[Data shown — start]

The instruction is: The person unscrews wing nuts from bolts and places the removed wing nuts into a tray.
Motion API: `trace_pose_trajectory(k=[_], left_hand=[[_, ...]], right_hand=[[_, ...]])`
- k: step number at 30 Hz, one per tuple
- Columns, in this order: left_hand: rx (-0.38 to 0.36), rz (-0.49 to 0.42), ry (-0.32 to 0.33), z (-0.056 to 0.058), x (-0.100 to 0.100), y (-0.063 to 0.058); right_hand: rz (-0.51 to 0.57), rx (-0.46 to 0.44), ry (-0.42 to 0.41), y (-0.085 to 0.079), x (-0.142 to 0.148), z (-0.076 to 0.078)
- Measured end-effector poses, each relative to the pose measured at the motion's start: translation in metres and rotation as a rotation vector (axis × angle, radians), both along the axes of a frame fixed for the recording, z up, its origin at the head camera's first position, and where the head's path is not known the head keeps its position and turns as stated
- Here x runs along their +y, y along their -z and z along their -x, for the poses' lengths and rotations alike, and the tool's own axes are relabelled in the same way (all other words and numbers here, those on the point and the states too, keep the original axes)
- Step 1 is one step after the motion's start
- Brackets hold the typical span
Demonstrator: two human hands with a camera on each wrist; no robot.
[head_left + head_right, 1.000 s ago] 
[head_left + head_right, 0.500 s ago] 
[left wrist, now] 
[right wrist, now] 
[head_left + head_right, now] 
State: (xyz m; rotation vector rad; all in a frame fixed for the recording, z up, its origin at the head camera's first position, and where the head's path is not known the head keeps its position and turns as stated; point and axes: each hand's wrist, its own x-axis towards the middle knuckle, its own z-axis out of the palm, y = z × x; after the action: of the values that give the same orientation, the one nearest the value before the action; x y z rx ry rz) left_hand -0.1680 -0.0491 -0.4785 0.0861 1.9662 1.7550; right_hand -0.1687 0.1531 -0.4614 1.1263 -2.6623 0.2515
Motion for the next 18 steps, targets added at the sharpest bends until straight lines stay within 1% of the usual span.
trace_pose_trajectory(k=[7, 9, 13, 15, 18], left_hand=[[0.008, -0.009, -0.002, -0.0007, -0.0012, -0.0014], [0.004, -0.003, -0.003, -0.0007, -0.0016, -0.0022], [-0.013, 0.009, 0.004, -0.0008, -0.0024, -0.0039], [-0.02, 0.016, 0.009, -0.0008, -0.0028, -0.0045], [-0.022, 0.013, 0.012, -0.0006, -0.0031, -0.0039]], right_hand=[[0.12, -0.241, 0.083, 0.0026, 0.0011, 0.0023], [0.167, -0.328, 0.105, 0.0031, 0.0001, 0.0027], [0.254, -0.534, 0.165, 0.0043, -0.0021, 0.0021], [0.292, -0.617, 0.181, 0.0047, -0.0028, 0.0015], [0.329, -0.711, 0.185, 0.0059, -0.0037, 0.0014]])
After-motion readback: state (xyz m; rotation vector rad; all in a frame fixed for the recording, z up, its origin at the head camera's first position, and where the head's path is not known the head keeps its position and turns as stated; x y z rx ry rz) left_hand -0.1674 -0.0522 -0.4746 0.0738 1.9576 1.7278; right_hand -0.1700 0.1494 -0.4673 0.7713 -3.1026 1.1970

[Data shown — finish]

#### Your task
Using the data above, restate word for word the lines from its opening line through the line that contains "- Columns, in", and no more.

#### Exercise response
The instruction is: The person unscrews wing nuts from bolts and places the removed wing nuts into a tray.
Motion API: `trace_pose_trajectory(k=[_], left_hand=[[_, ...]], right_hand=[[_, ...]])`
- k: step number at 30 Hz, one per tuple
- Columns, in this order: left_hand: rx (-0.38 to 0.36), rz (-0.49 to 0.42), ry (-0.32 to 0.33), z (-0.056 to 0.058), x (-0.100 to 0.100), y (-0.063 to 0.058); right_hand: rz (-0.51 to 0.57), rx (-0.46 to 0.44), ry (-0.42 to 0.41), y (-0.085 to 0.079), x (-0.142 to 0.148), z (-0.076 to 0.078)

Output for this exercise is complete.